The Association of the British Pharmaceutical Industry framed the levy as a direct threat to the UK's stated ambition to be a leading destination for life sciences investment. The ABPI argued that taxing medicines donated to critically ill patients undermined the commercial logic of running compassionate use schemes in Britain and would reduce the attractiveness of the UK as a location for global clinical trials. That argument carried weight given the government's own commitments, set out in its 10-year health plan, to accelerate clinical trial setup times and expand patient access to innovative therapies.

The NHS impact extends beyond individual patients. For those with conditions where treatment interruption carries serious clinical risk, the withdrawal of compassionate use supply creates what health officials have described as an unfunded mandate. Integrated Care Boards, already under financial pressure, would face a choice between sourcing drugs at full commercial cost to maintain continuity of care, or managing the clinical consequences of abrupt treatment cessation. Neither option is straightforward, and neither was anticipated in local commissioning budgets.
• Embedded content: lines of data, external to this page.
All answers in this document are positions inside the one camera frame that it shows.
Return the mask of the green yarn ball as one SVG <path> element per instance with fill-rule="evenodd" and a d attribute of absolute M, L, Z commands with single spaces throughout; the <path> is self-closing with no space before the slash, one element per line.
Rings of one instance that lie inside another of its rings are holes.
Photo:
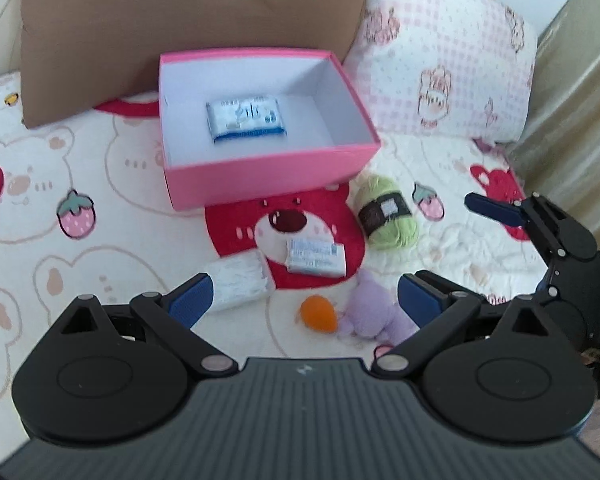
<path fill-rule="evenodd" d="M 399 185 L 380 174 L 370 174 L 359 185 L 354 210 L 368 245 L 376 250 L 411 248 L 418 240 L 418 224 Z"/>

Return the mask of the pink checkered pillow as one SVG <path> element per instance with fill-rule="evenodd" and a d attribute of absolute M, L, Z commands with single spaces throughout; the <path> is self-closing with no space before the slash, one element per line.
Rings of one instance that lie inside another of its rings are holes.
<path fill-rule="evenodd" d="M 343 66 L 377 129 L 515 142 L 538 35 L 496 0 L 366 0 Z"/>

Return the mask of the clear cotton pad pack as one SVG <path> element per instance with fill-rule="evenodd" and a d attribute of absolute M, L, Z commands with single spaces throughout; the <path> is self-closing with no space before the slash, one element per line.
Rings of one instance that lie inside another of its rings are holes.
<path fill-rule="evenodd" d="M 268 298 L 276 286 L 260 249 L 219 258 L 203 269 L 213 283 L 210 311 L 221 312 Z"/>

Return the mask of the blue white tissue pack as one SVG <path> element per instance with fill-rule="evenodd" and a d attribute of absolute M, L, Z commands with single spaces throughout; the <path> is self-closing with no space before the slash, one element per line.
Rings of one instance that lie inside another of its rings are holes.
<path fill-rule="evenodd" d="M 207 104 L 207 117 L 214 143 L 287 134 L 278 101 L 272 96 L 213 101 Z"/>

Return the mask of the white soap bar pack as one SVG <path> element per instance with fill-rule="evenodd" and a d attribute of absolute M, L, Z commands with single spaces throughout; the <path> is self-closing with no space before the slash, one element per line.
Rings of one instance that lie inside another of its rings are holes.
<path fill-rule="evenodd" d="M 322 278 L 343 278 L 347 261 L 342 244 L 294 237 L 287 243 L 286 268 L 290 273 Z"/>

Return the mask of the bear print bed blanket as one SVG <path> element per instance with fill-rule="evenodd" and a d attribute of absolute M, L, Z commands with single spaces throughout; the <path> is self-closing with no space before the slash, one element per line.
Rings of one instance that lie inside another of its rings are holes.
<path fill-rule="evenodd" d="M 155 120 L 88 112 L 30 130 L 19 91 L 18 74 L 0 77 L 0 460 L 26 439 L 12 377 L 75 296 L 124 304 L 219 268 L 208 214 L 171 207 Z M 411 246 L 373 249 L 357 232 L 355 195 L 373 176 L 393 180 L 405 196 L 417 226 Z M 471 214 L 471 192 L 520 194 L 505 160 L 474 142 L 386 133 L 350 184 L 304 193 L 297 205 L 300 220 L 325 237 L 354 232 L 345 246 L 358 256 L 347 266 L 385 288 L 427 269 L 493 302 L 533 289 L 545 269 L 533 245 Z"/>

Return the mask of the purple plush toy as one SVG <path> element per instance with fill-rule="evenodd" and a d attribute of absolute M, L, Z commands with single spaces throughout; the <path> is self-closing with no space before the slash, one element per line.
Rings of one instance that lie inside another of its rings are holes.
<path fill-rule="evenodd" d="M 356 284 L 338 318 L 338 336 L 353 338 L 359 346 L 369 344 L 370 359 L 376 359 L 418 331 L 392 292 L 373 273 L 359 269 Z"/>

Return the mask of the pink cardboard box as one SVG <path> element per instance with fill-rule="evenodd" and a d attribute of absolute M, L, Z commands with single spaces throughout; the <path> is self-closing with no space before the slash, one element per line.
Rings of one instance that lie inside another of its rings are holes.
<path fill-rule="evenodd" d="M 380 148 L 340 61 L 324 50 L 164 53 L 159 113 L 176 210 L 347 182 Z"/>

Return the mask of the brown cloud pillow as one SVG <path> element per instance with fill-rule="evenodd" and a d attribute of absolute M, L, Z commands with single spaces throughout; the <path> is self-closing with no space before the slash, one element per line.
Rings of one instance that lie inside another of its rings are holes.
<path fill-rule="evenodd" d="M 365 0 L 22 0 L 23 122 L 36 128 L 155 90 L 161 55 L 349 52 Z"/>

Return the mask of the beige curtain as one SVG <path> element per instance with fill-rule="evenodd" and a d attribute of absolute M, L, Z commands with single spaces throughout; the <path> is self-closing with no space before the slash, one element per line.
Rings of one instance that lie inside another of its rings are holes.
<path fill-rule="evenodd" d="M 600 0 L 568 0 L 545 30 L 509 158 L 524 191 L 573 214 L 600 245 Z"/>

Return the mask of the orange makeup sponge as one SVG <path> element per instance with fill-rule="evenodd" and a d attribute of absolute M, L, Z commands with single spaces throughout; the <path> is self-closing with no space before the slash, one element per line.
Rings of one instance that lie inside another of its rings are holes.
<path fill-rule="evenodd" d="M 304 300 L 299 307 L 300 321 L 314 332 L 331 334 L 338 329 L 338 315 L 335 307 L 324 296 L 313 295 Z"/>

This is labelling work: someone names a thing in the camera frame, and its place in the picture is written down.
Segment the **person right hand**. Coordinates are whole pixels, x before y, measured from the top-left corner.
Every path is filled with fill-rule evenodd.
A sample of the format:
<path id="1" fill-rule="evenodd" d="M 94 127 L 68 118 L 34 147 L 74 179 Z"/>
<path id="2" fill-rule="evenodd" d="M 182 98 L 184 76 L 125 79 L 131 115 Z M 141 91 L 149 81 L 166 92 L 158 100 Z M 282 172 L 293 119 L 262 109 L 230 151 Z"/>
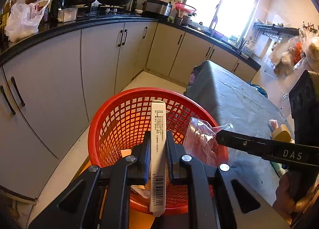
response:
<path id="1" fill-rule="evenodd" d="M 295 202 L 289 194 L 289 187 L 292 181 L 290 172 L 286 172 L 279 181 L 276 189 L 276 200 L 273 203 L 273 208 L 279 213 L 288 225 L 292 223 L 291 215 L 295 213 L 305 212 L 311 208 L 315 200 L 318 198 L 318 177 L 314 185 L 308 190 L 307 195 Z"/>
Beyond the immediate patient population, clinicians and researchers have raised concerns about the effect on clinical trial recruitment. If manufacturers cannot guarantee post-trial access without incurring punitive tax costs, the UK becomes a less predictable environment for trial sponsors. That uncertainty reduces the research activity that currently brings both clinical benefit and financial subsidy to NHS institutions hosting trials.

HMRC's position was partly informed by recent Upper Tribunal rulings on VAT rebates in the pharmaceutical sector, which had encouraged a more assertive approach to tax recovery from drug manufacturers. The Treasury's argument rests on the principle of fiscal neutrality, the position that commercial actors should not gain tax advantage through the mechanism by which they distribute products. The pharmaceutical industry contends that applying that principle to medicines supplied without charge to dying patients conflates commercial transactions with clinically motivated donations.

Enforcement action has now been paused while the Department of Health and Social Care and the Treasury negotiate a longer-term resolution. The nature of that settlement, and whether it will result in a formal VAT exemption for medicines supplied under clinically justified free-of-charge schemes, has not been confirmed. Both departments have declined to set a timetable for the outcome of those discussions.

The pause provides short-term relief for manufacturers and for patients currently dependent on compassionate use access. It does not resolve the underlying question of how HMRC classifies such supplies, nor does it provide the legal certainty that pharmaceutical companies say is necessary before they will recommit to new patient enrolments. Until a permanent arrangement is codified, the viability of early-access schemes in the UK remains contingent on the outcome of negotiations that are, at present, ongoing.